Task directions
Look below for the line containing "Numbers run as" and the line containing "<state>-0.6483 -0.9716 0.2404", then set down both and every line between them exactly, without pictures.

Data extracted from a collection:
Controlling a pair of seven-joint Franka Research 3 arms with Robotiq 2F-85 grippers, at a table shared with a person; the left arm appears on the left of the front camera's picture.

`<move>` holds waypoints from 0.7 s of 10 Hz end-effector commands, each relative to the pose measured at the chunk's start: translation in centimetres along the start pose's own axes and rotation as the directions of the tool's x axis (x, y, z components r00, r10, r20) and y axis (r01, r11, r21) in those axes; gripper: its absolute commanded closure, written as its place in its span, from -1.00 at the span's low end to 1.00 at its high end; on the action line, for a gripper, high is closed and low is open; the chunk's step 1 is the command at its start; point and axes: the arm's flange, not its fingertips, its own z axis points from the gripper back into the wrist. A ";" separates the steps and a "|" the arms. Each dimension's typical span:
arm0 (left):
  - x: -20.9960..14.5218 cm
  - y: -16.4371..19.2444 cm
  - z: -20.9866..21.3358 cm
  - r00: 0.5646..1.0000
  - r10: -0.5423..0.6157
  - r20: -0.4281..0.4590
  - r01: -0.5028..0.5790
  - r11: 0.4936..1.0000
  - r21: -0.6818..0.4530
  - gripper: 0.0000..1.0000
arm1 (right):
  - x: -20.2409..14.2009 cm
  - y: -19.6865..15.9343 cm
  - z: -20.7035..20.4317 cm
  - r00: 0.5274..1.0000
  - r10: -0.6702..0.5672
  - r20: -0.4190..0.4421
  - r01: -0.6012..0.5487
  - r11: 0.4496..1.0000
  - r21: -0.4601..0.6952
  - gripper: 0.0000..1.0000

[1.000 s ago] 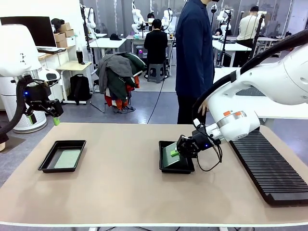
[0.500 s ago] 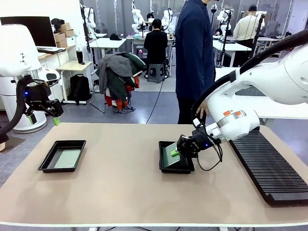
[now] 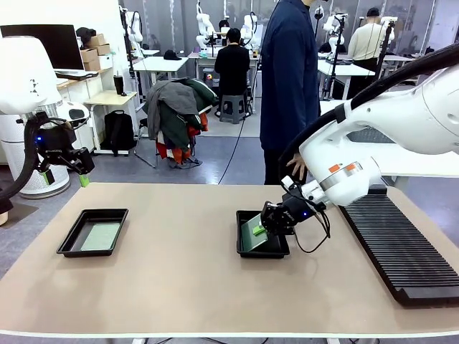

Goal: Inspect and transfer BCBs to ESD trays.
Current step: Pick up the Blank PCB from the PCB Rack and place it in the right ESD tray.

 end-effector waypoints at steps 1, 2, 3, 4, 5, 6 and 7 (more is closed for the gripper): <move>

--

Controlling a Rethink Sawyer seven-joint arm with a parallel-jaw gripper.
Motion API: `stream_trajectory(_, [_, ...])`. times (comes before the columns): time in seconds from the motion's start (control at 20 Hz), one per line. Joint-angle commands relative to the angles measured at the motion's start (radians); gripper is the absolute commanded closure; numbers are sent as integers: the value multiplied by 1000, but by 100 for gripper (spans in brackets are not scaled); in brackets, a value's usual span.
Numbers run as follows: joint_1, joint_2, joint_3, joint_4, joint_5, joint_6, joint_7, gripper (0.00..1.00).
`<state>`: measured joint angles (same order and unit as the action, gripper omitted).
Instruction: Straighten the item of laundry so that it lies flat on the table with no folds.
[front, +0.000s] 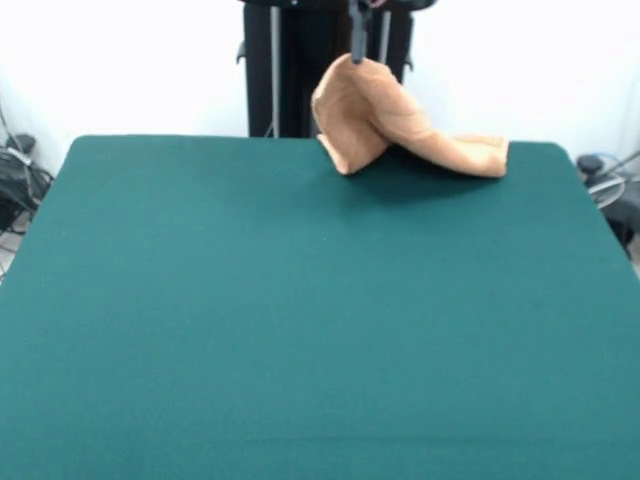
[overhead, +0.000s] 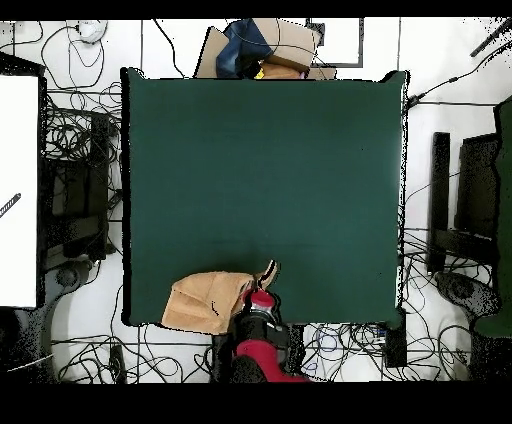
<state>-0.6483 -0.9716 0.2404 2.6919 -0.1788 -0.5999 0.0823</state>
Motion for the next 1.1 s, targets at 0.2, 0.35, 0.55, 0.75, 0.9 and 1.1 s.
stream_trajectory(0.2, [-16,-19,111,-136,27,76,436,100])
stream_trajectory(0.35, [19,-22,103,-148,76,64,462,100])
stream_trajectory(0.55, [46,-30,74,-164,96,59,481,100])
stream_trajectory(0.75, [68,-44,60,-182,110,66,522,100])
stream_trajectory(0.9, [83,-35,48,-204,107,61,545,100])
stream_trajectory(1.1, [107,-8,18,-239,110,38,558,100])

Answer to the exercise
Numbers run as follows: joint_1, joint_2, joint_3, joint_4, joint_5, joint_6, joint_7, gripper (0.00..1.00).
`<state>`: measured joint angles (same order and unit as the action, gripper omitted).
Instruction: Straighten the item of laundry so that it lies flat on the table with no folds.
[front, +0.000s] 
[overhead, +0.000s] 
<state>-0.6483 -0.9716 0.2404 2.6919 -0.1788 -0.5999 0.0823</state>

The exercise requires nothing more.